* EXERCISE
Count the lines below that contain the word "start", and give only that number.

* * * *

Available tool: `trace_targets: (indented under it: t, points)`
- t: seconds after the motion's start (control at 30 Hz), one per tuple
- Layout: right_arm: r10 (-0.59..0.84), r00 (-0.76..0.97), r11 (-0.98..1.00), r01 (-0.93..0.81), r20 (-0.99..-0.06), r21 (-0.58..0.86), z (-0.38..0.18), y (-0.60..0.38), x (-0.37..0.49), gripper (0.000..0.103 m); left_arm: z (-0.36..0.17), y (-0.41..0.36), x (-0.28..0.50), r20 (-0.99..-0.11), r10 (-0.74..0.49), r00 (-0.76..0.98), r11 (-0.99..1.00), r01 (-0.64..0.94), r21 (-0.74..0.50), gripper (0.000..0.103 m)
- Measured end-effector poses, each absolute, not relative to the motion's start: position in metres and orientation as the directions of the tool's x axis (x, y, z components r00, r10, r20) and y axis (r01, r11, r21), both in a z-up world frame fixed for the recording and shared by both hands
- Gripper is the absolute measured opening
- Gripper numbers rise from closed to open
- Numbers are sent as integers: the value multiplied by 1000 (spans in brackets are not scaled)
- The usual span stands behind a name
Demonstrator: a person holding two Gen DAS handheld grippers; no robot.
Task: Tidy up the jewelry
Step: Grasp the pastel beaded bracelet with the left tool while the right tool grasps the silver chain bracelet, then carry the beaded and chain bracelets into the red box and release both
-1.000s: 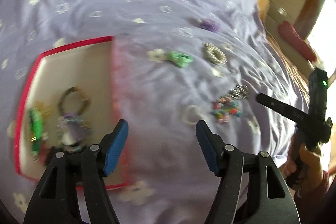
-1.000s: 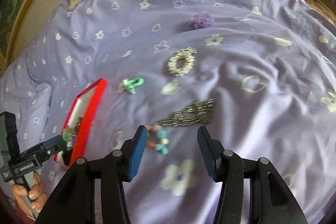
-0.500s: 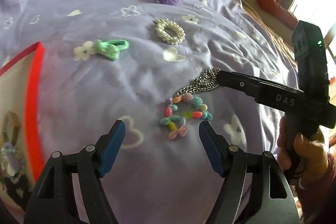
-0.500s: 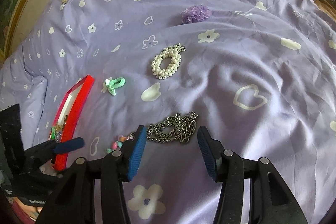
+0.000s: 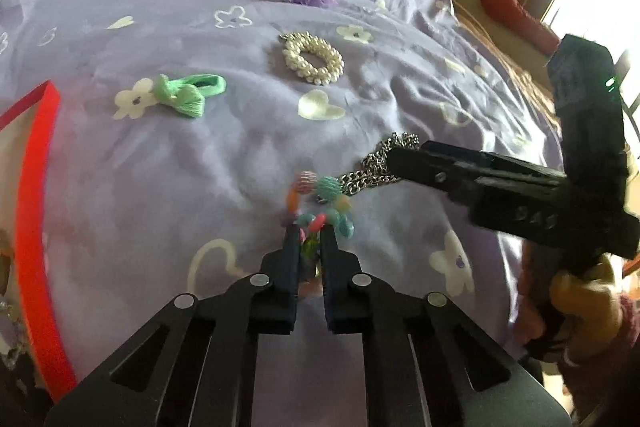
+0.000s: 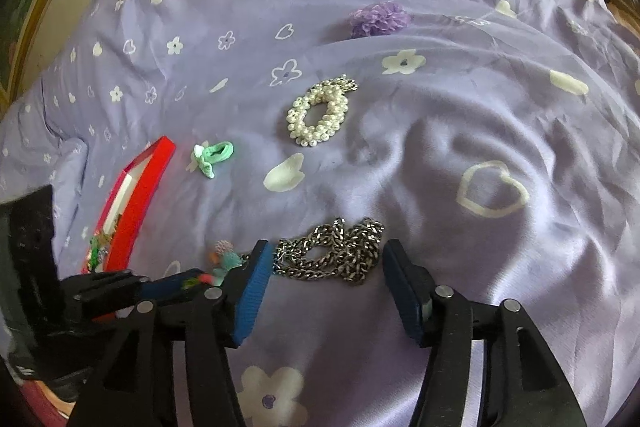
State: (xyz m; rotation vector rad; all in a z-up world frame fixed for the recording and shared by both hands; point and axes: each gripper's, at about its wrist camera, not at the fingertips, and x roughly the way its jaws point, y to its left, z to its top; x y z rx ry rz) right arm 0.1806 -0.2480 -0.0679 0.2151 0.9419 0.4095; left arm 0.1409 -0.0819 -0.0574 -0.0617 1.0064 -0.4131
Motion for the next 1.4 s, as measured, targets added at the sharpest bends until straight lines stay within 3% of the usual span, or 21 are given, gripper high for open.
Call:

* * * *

* EXPECTED OUTPUT
2